▸ About this task:
Please find every line of the listing below where "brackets" occurs and copy it.

[Exercise data Boundary: Start]

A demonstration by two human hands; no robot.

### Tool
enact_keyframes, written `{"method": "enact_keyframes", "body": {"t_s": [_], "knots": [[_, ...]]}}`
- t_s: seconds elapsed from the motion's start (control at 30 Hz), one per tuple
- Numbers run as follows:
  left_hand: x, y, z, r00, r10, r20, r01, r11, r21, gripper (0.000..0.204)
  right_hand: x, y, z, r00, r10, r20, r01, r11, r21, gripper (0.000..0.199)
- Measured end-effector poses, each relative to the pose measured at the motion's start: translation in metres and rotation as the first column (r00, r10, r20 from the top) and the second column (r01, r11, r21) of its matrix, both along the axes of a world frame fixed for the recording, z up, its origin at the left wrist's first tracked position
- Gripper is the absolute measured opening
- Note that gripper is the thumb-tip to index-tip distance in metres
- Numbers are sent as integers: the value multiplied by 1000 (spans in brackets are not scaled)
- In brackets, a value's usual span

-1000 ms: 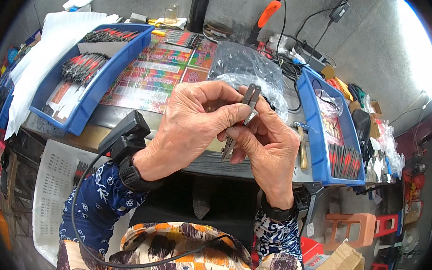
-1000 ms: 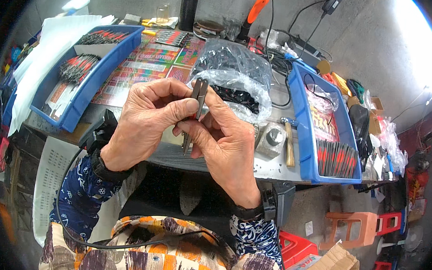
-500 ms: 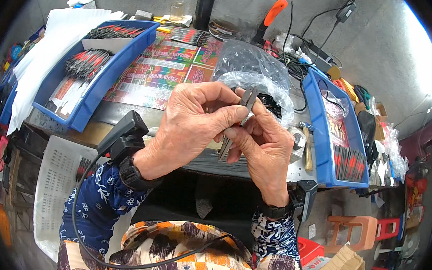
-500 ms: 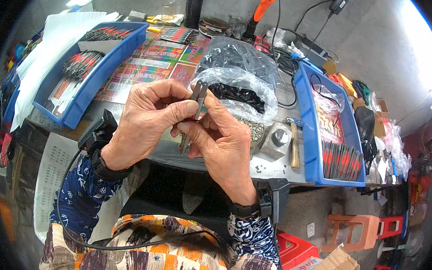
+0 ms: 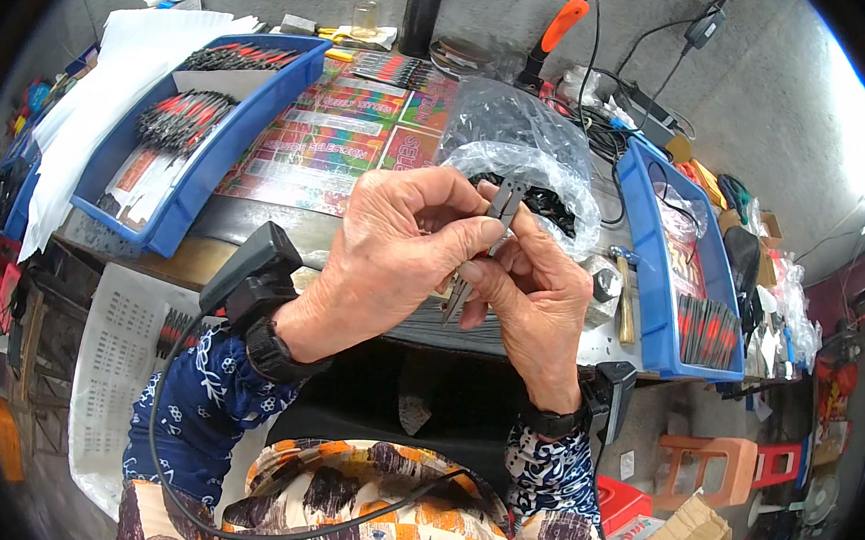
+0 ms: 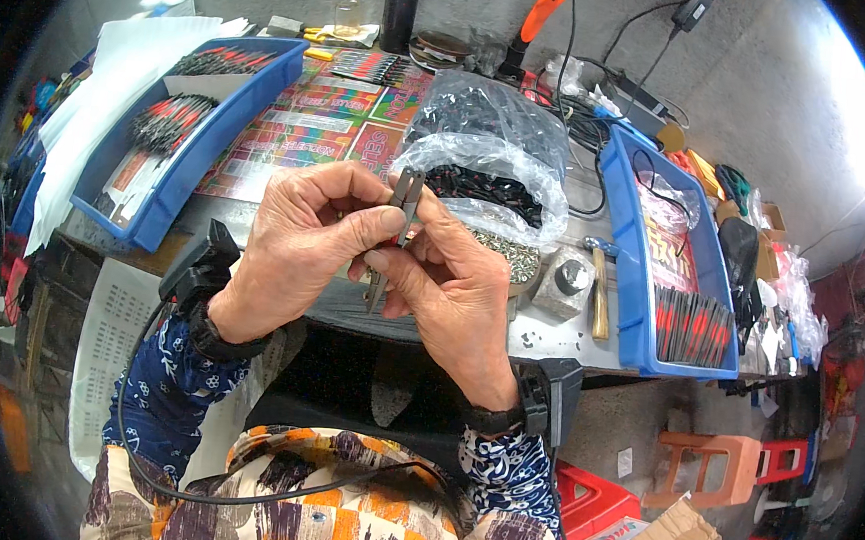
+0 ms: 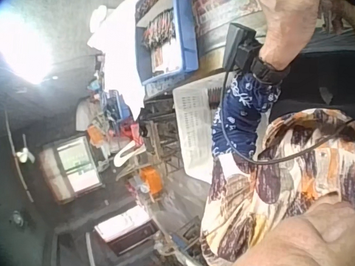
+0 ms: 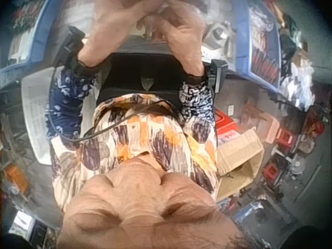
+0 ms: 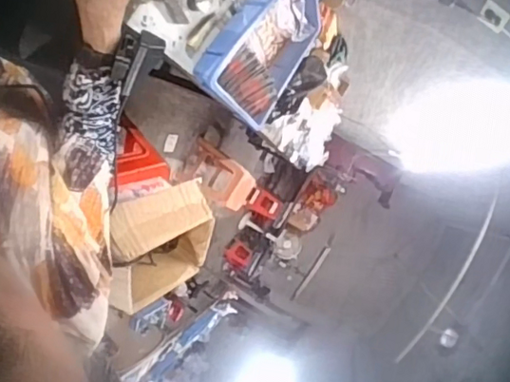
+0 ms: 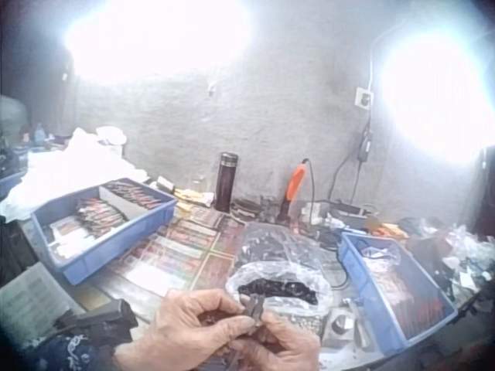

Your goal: The person repeatedly picks up short black cables and small metal pins from a table, inserts the pins into the cable ends, and places the assembled units into a blue tray. The process is repeated multiple times with consistent hand movements.

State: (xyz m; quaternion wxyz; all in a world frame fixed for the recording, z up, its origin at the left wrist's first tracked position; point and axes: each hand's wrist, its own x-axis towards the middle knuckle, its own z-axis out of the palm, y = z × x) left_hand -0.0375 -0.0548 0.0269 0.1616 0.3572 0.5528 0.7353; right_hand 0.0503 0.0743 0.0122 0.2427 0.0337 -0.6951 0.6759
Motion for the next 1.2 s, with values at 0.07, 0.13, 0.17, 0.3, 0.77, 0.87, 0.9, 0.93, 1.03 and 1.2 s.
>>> {"method": "enact_keyframes", "body": {"t_s": [0.07, 0.13, 0.17, 0.3, 0.77, 0.87, 0.9, 0.93, 1.03, 1.2], "knots": [[0, 0, -1, 1000, -5, 0, 5, 1000, 11, 10, -1, -1, -1, 1000, 2, -6, -2, 1000, -12, 56], [0, -1, -1, 1000, -10, -2, 10, 1000, 7, 10, -1, 0, -1, 1000, 11, -10, -11, 1000, -17, 56], [0, -2, -1, 1000, -11, -6, 11, 1000, -1, 10, -1, -1, -2, 1000, 13, -16, -14, 1000, -25, 56], [-2, -4, -3, 999, -51, 6, 51, 999, 19, 10, -3, -2, -7, 999, 23, -41, -25, 999, -40, 56], [-6, -3, -15, 999, 0, 35, 2, 999, -47, 13, -5, 1, -17, 998, 66, -3, -66, 997, -46, 53], [-8, -4, -15, 998, -24, 53, 28, 997, -69, 11, -6, 2, -19, 998, 67, 2, -67, 997, -32, 53], [-9, -5, -14, 997, -38, 67, 43, 996, -75, 10, -7, 3, -19, 998, 67, -1, -67, 997, -25, 53], [-9, -4, -13, 997, -28, 72, 33, 997, -69, 10, -8, 3, -18, 998, 66, -4, -66, 998, -17, 53], [-12, -1, -8, 998, -3, 66, 6, 999, -46, 10, -13, 6, -12, 998, 55, 15, -55, 998, 14, 51], [-16, 5, 3, 999, -2, 41, 2, 1000, 4, 10, -19, 11, -1, 998, 66, 0, -66, 998, 15, 50]]}}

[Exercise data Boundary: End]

▸ Result:
- Numbers are sent as integers: the value multiplied by 1000 (spans in brackets are not scaled)
- In brackets, a value's usual span

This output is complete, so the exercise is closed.